Sta avvenendo, in ambito educativo, una guerra politico-ideologica che sta ferocemente straziando chi, con dedizione, professionalità e spirito di sacrificio mantiene in piedi le nostre scuole.
Il disorientamento delle coscienze, la confusione delle idee, la divisione dei cuori, costituiscono indici eloquenti del vero e intimo male delle istituzioni scolastiche. E la crisi è molto più vasta e più profonda di quanto possa apparire.
Nei programmi, nelle finalità educative, nell’organizzazione e nella gestione dei vari ordini di scuola, mancano ragioni ferme e immutabili di vita, valori culturali non negoziabili, che diano coerenza e intellegibilità all’umana esistenza. Per questo stiamo cadendo nella banalità, nell’incoerenza, nella frammentazione del sapere, nel compromesso e nella irresponsabilità.
Quando i giovani non possiedono più un nucleo centrale fermo e preciso intorno a cui polarizzare le loro azioni, quando non hanno più una meta chiara verso cui convogliare il fascio multiforme delle loro attività, allora è naturale che la personalità si dissolva in una successione di momenti vuoti e incoerenti.
La tragedia della scuola, il Ministro Cingolani lo sa bene, ha radici lontane nel tempo. Per individuarle bisogna risalire agli anni’ 70, anni in cui inizia il lento e graduale declino della funzione docente e un processo orientato a liberare la scuola da quelle rigidità culturali, secondo il parere di molti, dannose della natura umana.
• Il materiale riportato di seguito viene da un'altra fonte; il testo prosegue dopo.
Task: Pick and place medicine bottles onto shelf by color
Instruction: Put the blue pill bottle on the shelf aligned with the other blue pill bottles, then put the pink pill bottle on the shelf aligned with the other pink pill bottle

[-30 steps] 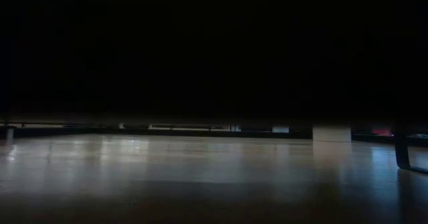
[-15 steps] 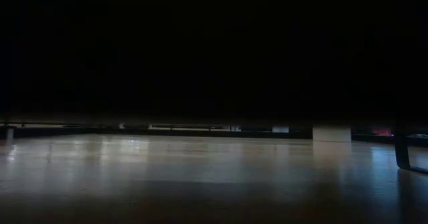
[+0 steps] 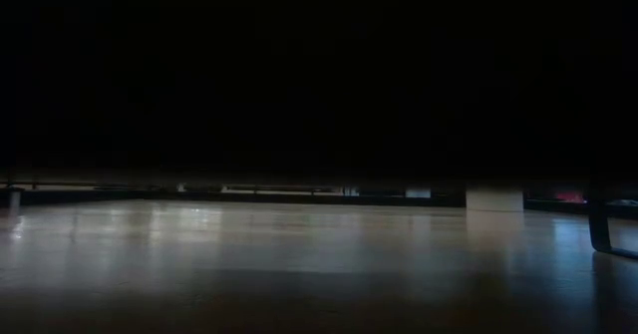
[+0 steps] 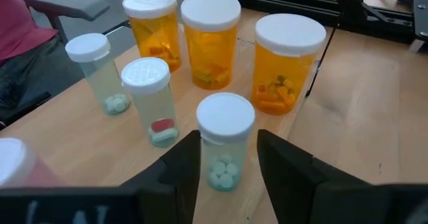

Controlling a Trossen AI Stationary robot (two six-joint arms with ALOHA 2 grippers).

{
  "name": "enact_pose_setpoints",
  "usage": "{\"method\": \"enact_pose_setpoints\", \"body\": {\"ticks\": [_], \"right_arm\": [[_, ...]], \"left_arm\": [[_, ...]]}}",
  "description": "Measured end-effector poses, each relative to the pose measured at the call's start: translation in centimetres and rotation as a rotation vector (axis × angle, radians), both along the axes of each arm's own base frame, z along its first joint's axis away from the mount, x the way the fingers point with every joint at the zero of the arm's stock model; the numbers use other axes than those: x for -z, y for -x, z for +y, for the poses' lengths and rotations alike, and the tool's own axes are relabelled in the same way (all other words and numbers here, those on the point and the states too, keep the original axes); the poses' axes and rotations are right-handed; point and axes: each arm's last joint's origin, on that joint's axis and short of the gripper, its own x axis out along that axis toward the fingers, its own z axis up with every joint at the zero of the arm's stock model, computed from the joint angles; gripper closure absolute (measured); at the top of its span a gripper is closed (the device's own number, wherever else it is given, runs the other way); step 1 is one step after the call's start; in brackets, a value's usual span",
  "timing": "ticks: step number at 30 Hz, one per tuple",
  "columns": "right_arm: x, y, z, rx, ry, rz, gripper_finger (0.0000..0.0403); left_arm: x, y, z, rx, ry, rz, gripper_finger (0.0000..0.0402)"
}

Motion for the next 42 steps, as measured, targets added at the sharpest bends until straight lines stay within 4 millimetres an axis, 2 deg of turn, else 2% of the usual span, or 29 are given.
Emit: {"method": "enact_pose_setpoints", "body": {"ticks": [11, 32, 37, 42], "right_arm": [[0.0, 0.0, -0.1, 0.043, -0.001, 0.006, 0.02], [0.2, 0.2, -0.1, 0.05, -0.015, 0.068, 0.0208], [0.2, 0.3, 0.0, 0.008, -0.035, 0.08, 0.0208], [-0.6, 1.0, -0.2, 0.005, -0.017, 0.139, 0.0208]], "left_arm": [[0.0, 0.0, 0.0, 0.0, 0.0, 0.0, 0.0137], [0.0, 0.0, 0.0, -0.001, 0.001, 0.001, 0.0137], [0.0, 0.0, 0.0, -0.001, 0.0, 0.0, 0.0137], [0.0, 0.0, 0.0, -0.001, 0.001, 0.001, 0.0137]]}}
La scuola scendendo da abdicazione in abdicazione ha iniziato a dismettere i panni di centro e polo di attrazione culturale, per entrare a far parte degli anonimi ingranaggi della burocrazia e dell’economia, a scapito della vera e autentica formazione umana, culturale, tecnica e scientifica.
Tempo fa un alunno di un Istituto Tecnico, fortemente critico verso i programmi scolastici, domandò il perché dello studio delle materie umanistiche e della storia antica in particolare. Lo studio della storia antica, risposi, provoca la lenta formazione di un codice di vita e di pensiero, che è il minimo comun denominatore della collettività. È ciò che permette a ciascuno di noi, prima di essere professionisti, tecnici o altro, di essere persone.
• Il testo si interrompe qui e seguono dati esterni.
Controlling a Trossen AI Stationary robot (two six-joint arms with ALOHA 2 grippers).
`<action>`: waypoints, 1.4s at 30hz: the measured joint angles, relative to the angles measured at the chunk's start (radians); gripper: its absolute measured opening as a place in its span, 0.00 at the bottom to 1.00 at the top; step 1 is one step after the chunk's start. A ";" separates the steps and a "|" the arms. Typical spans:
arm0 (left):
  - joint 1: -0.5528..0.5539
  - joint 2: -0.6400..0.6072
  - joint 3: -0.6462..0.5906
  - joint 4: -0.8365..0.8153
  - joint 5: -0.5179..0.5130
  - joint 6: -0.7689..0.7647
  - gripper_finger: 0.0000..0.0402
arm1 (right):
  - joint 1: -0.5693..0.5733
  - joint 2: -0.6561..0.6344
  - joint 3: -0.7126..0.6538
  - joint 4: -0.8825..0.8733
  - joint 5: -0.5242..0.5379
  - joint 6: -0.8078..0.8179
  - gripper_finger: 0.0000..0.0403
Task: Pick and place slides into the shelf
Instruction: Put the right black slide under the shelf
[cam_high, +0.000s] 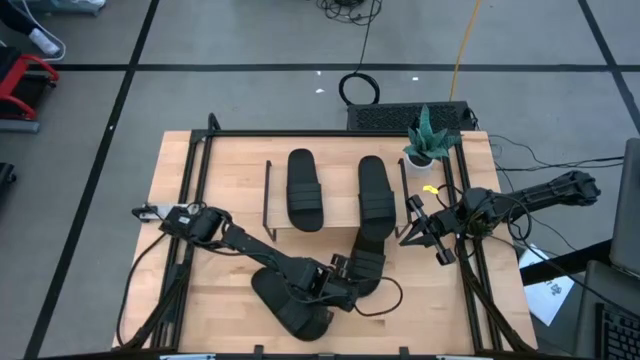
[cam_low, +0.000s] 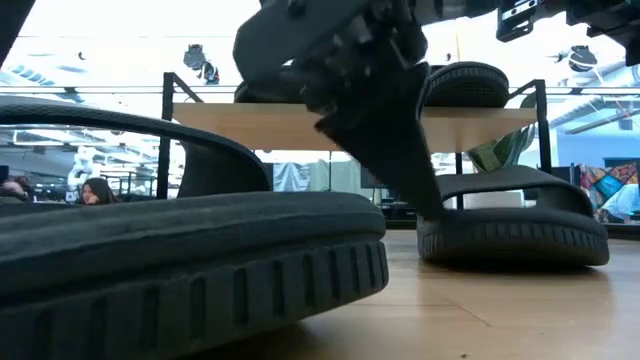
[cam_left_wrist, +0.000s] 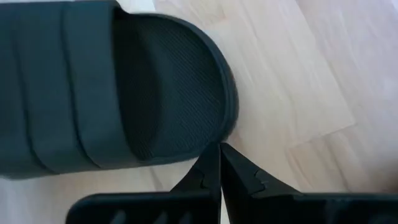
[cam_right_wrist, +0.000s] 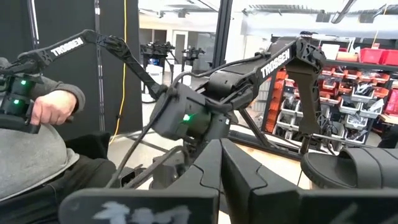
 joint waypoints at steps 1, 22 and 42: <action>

L’incessante assedio della civiltà tecnologica contro la Cultura, sta generando un esperanto del pensiero nel quale annega e si spegne la scintilla di ogni personalità intellettuale. Non c’è più il tempo materiale e il raccoglimento necessario per pensare, per stare con se stessi. L’uomo strumento di lavoro e anonimo ingranaggio della macchina industriale e produttiva, è ben lontano da quell’economia umana e solidale che fece grande l’Italia e gli italiani.
Se, oggi, la formazione delle menti e delle coscienze giovanili non è accompagnata da un adeguato percorso umanistico-culturale, la scuola finisce per diventare, forse lo è già, una monotona macchina rotatrice per la stampa di diplomati e laureati.
La tecnocrazia è uno dei più pericolosi attentati alla persona umana e i giovani, come circuiti di un apparecchio elettronico, sono sensibili alle variazioni culturali negative del nostro tempo.
Il primo effetto è quello di una progressiva anonima spersonalizzazione. Una volta negato e distrutto il centro della nostra umanità e tutto ciò che può dare significato alla vita, ai mille volti dell’esistenza umana, la personalità si discioglie nel frammentarismo della vita, di cui Pirandello fu l’amaro poeta.
L’abbandono della cultura, quella umanistica in particolare, disgrega la persona e la appiattisce sotto il rullo compressore della vita moderna. La persona è qualcosa di assoluto che esige un rispetto incondizionato. La banalità dei luoghi comuni non può mai ridurla al rango di un mezzo.